Your goal
In the data below, find the line containing "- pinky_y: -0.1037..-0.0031", then set down that line and every later line up to and including the line containing "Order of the", exactly.

■ ■ ■ ■ ■

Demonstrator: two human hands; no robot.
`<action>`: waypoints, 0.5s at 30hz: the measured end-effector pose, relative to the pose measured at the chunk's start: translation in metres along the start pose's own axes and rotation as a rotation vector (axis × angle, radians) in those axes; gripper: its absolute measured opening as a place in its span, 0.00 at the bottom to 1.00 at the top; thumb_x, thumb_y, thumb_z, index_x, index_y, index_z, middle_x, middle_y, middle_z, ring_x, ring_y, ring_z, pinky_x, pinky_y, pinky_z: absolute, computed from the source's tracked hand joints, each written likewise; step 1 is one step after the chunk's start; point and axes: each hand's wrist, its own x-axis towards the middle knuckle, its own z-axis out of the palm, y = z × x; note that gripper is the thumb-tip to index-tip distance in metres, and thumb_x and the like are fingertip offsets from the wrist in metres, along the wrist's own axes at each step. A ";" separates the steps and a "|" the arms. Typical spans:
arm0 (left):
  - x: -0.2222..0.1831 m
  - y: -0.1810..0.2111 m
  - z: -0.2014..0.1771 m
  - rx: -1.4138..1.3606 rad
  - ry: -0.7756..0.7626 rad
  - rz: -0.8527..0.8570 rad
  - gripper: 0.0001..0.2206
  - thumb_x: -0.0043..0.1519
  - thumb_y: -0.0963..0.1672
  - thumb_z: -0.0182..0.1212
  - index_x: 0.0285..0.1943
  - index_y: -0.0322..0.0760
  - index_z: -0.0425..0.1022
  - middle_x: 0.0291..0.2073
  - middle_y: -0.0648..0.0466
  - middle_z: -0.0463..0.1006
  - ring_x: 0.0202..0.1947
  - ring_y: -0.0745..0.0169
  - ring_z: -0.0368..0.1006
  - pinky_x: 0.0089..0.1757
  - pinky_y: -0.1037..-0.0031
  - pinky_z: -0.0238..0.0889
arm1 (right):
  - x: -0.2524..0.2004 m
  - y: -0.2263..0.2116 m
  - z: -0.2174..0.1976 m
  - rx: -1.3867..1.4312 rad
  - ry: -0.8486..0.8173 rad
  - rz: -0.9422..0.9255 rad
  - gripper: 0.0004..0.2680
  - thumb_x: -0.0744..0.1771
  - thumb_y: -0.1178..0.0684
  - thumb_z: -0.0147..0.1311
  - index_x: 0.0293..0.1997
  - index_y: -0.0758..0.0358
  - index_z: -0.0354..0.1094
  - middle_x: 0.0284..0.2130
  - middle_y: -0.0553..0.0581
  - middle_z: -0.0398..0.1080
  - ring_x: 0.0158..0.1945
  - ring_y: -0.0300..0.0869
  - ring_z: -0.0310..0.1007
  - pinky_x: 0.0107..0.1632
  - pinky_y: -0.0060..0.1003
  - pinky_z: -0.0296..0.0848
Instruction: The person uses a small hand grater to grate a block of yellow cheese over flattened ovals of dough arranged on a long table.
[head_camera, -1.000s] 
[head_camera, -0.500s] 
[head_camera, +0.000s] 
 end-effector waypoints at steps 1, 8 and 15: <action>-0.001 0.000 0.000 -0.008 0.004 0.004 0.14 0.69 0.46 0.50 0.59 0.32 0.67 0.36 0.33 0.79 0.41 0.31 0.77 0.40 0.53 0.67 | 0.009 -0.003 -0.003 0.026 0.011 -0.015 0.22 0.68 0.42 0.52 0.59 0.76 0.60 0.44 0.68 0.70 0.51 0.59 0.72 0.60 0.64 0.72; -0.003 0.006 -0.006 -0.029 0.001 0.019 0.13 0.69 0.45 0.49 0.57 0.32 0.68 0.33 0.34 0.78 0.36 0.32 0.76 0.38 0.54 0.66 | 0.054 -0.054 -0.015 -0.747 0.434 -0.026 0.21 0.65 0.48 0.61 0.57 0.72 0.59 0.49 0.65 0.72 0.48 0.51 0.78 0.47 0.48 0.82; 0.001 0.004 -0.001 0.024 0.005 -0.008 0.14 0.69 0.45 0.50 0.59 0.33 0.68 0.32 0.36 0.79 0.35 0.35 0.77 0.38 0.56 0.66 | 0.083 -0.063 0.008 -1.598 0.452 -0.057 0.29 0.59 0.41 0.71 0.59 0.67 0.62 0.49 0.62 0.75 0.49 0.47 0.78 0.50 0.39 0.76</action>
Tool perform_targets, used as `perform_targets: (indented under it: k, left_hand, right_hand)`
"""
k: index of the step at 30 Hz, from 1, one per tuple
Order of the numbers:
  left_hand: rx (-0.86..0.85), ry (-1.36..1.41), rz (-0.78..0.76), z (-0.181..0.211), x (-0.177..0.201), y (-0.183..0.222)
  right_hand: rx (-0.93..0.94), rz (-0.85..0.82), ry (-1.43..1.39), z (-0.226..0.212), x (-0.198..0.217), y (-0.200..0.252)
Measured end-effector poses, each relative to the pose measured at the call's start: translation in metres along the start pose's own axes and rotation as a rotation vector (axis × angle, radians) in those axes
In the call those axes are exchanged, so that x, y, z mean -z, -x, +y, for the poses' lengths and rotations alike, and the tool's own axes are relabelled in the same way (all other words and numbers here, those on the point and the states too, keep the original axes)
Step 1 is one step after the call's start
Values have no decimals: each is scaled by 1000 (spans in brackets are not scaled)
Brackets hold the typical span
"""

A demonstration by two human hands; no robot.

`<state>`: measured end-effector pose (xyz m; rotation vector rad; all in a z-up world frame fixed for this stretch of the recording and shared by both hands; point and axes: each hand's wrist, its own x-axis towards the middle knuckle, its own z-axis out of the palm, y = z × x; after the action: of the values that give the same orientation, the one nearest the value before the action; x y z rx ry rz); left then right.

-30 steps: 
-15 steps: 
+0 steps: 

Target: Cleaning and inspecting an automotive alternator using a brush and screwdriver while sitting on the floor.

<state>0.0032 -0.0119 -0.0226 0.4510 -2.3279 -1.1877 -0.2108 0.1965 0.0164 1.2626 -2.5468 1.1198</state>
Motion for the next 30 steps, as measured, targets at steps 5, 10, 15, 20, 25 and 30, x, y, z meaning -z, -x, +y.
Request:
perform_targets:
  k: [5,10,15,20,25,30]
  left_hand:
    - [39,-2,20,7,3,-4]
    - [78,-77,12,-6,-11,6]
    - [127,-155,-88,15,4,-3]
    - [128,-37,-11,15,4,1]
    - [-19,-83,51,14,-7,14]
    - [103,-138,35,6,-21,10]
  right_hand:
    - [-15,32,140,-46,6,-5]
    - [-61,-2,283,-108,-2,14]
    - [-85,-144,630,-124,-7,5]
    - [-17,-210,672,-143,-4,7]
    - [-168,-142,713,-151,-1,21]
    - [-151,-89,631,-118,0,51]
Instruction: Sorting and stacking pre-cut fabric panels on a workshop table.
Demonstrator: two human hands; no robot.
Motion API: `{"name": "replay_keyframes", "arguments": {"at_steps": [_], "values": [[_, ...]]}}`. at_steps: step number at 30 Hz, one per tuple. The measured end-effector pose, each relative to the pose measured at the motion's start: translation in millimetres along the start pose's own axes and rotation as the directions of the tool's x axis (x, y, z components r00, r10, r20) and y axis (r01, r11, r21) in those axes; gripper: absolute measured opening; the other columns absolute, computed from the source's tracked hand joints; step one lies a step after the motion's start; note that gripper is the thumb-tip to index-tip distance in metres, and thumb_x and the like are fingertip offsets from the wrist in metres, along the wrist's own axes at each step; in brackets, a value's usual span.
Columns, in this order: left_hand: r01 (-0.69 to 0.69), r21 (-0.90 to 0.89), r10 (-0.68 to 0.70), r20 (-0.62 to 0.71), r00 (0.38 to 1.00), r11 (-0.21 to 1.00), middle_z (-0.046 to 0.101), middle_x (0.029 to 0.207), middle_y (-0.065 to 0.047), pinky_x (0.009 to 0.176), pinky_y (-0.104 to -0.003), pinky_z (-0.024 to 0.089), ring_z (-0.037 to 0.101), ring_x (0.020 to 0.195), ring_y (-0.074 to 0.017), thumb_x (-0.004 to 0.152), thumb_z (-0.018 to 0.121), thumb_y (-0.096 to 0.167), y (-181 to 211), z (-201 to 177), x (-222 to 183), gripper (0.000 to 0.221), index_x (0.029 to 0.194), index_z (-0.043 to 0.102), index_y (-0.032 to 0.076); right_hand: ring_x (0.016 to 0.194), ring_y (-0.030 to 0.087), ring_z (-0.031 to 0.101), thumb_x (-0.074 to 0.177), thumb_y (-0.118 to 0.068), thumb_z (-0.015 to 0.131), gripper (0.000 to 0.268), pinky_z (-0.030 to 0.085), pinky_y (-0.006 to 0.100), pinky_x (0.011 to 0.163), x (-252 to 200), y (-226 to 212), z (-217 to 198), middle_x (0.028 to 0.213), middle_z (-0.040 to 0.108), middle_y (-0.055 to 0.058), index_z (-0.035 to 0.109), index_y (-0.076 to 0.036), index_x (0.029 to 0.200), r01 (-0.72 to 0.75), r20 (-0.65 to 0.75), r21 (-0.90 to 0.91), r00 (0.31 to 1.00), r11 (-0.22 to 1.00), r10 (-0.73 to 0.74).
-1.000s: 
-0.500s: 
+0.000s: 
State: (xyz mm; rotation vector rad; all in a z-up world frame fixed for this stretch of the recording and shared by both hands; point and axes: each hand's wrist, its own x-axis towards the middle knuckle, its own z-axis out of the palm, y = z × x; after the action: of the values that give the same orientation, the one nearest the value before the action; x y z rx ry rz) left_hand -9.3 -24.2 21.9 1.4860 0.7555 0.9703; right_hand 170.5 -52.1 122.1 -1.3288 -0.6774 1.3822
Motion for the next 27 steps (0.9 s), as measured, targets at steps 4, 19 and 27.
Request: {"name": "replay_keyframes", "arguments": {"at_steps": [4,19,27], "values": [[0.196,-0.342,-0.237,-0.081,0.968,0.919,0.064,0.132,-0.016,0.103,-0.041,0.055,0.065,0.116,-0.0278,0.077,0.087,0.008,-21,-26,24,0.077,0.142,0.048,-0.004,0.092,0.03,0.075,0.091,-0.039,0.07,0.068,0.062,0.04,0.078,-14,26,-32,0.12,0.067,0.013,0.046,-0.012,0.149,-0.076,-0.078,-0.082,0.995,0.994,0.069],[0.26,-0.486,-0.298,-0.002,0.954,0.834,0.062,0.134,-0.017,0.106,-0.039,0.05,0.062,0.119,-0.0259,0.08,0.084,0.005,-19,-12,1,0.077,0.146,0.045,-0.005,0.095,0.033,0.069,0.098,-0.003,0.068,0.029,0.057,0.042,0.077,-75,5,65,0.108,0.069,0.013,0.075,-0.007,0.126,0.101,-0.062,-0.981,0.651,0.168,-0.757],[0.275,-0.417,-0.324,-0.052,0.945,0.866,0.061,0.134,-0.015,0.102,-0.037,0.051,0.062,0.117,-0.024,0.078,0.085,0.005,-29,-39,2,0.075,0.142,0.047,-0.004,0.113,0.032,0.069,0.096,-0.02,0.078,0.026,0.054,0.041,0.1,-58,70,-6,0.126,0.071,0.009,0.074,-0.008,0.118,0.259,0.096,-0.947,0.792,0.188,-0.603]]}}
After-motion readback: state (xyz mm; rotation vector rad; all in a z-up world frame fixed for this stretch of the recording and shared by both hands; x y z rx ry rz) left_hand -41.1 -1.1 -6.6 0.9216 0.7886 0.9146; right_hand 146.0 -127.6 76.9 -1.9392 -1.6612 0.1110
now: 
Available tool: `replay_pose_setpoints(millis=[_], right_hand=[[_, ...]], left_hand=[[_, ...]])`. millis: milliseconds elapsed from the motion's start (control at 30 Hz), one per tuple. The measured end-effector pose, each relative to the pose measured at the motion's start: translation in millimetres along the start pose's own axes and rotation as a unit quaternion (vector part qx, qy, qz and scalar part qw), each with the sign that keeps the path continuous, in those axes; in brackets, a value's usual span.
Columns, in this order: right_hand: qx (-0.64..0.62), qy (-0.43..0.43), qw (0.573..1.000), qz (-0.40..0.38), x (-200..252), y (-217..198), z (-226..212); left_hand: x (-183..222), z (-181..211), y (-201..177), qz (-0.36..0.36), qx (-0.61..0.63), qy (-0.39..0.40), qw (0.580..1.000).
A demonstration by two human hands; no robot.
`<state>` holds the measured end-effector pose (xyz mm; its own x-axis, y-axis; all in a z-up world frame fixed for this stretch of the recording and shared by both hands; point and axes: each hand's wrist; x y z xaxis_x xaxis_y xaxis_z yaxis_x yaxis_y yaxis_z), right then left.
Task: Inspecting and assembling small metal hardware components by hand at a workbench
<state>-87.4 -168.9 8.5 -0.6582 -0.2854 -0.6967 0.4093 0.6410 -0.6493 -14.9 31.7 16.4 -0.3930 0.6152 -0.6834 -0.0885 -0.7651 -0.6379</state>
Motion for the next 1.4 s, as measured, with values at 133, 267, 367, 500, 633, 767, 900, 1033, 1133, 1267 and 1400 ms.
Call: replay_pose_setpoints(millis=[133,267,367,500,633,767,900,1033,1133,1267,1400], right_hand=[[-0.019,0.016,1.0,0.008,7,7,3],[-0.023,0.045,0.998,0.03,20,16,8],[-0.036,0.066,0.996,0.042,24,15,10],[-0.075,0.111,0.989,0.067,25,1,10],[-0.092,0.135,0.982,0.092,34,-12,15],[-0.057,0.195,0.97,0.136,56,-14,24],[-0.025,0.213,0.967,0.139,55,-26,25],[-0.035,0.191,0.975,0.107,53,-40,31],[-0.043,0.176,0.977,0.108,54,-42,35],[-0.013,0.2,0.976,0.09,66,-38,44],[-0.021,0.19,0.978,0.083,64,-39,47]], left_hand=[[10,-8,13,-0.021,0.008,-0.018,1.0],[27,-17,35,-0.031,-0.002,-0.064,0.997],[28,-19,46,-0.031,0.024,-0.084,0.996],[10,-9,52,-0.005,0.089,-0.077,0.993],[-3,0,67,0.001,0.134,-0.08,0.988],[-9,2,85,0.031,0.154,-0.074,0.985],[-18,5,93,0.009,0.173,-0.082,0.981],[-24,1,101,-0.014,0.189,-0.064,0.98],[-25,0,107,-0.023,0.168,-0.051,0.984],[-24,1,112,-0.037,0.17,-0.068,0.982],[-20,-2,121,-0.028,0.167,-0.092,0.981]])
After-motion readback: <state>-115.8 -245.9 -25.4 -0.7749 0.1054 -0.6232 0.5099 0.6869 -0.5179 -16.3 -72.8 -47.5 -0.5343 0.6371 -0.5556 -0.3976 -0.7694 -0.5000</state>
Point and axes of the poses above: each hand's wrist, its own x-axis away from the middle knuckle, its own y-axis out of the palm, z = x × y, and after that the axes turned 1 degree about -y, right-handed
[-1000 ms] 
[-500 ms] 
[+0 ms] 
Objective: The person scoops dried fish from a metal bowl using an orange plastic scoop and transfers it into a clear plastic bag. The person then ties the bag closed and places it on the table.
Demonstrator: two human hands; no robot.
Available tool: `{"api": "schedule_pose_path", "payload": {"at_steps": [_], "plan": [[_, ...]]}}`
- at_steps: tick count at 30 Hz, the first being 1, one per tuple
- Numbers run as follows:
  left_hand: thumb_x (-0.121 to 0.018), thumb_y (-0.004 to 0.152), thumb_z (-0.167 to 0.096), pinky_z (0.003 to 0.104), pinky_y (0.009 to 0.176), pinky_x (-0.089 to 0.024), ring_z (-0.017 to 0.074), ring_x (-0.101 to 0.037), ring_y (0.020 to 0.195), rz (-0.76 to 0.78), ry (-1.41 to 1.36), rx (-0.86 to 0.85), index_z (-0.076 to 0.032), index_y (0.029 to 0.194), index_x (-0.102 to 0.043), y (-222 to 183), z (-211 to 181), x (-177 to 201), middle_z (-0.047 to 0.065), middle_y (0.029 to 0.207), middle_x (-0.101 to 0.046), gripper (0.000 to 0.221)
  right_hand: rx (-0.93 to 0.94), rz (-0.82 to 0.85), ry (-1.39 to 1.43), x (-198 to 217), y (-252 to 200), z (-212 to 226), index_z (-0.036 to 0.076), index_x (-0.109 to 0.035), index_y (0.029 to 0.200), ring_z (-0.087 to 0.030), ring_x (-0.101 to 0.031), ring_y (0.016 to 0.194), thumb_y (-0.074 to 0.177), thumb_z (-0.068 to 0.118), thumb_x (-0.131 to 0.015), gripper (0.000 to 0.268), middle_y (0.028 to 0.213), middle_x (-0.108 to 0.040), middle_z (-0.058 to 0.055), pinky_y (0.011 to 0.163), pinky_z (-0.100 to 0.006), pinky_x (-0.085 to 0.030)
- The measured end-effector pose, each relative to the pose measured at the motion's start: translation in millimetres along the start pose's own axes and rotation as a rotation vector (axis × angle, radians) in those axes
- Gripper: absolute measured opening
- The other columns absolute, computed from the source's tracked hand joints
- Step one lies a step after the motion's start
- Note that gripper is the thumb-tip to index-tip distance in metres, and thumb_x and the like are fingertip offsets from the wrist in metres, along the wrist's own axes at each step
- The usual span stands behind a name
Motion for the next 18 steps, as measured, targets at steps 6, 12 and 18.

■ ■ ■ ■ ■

Solution below
  - pinky_y: -0.1037..-0.0031
  - pinky_z: -0.0238..0.0889
arm1 (right):
  - x: -0.2524..0.2004 m
  - y: -0.2263..0.2116 m
  - z: -0.2174..0.1976 m
  - rx: -1.3867..1.4312 rad
  - ry: -0.8486..0.8173 rad
  - rz: -0.9422..0.9255 rad
  - gripper: 0.0004..0.2680
  - thumb_x: -0.0744..0.1771
  - thumb_y: -0.1178..0.0684
  - thumb_z: -0.0147..0.1311
  - index_x: 0.0293..0.1997
  - index_y: -0.0758..0.0358
  - index_z: -0.0354..0.1094
  - middle_x: 0.0284..0.2130
  - middle_y: -0.0553..0.0581
  - middle_z: -0.0398..0.1080
  - ring_x: 0.0158..0.1945
  - ring_y: -0.0300..0.0869
  - ring_z: -0.0310..0.1007
  - pinky_x: 0.0107..0.1632
  - pinky_y: -0.0060..0.1003
  - pinky_z: -0.0296..0.0848
Instruction: The person uses a small hand grater to grate a block of yellow cheese over flattened ovals of dough arranged on a long table.
[head_camera, -1.000s] 
[head_camera, -0.500s] 
[head_camera, +0.000s] 
 end-effector waypoints at steps 1, 8 and 15: <action>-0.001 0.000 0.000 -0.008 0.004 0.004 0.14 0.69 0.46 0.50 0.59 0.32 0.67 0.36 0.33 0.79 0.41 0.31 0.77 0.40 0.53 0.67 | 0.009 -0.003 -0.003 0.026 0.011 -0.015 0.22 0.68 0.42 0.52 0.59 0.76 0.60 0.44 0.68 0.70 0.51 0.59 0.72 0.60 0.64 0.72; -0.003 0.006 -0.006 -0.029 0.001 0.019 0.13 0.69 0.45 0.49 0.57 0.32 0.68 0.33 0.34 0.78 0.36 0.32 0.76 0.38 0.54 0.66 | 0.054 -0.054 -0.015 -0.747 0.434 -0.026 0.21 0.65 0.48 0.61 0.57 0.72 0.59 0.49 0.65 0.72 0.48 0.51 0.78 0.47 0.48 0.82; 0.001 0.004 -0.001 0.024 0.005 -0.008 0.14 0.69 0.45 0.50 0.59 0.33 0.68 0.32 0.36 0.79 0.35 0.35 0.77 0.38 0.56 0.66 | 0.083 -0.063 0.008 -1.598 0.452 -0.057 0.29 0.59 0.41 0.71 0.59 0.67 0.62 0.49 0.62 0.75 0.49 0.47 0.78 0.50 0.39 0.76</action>
Tool perform_targets, used as `perform_targets: (indented under it: k, left_hand, right_hand)`
"""
k: index of the step at 30 Hz, from 1, one per tuple
Order of the numbers:

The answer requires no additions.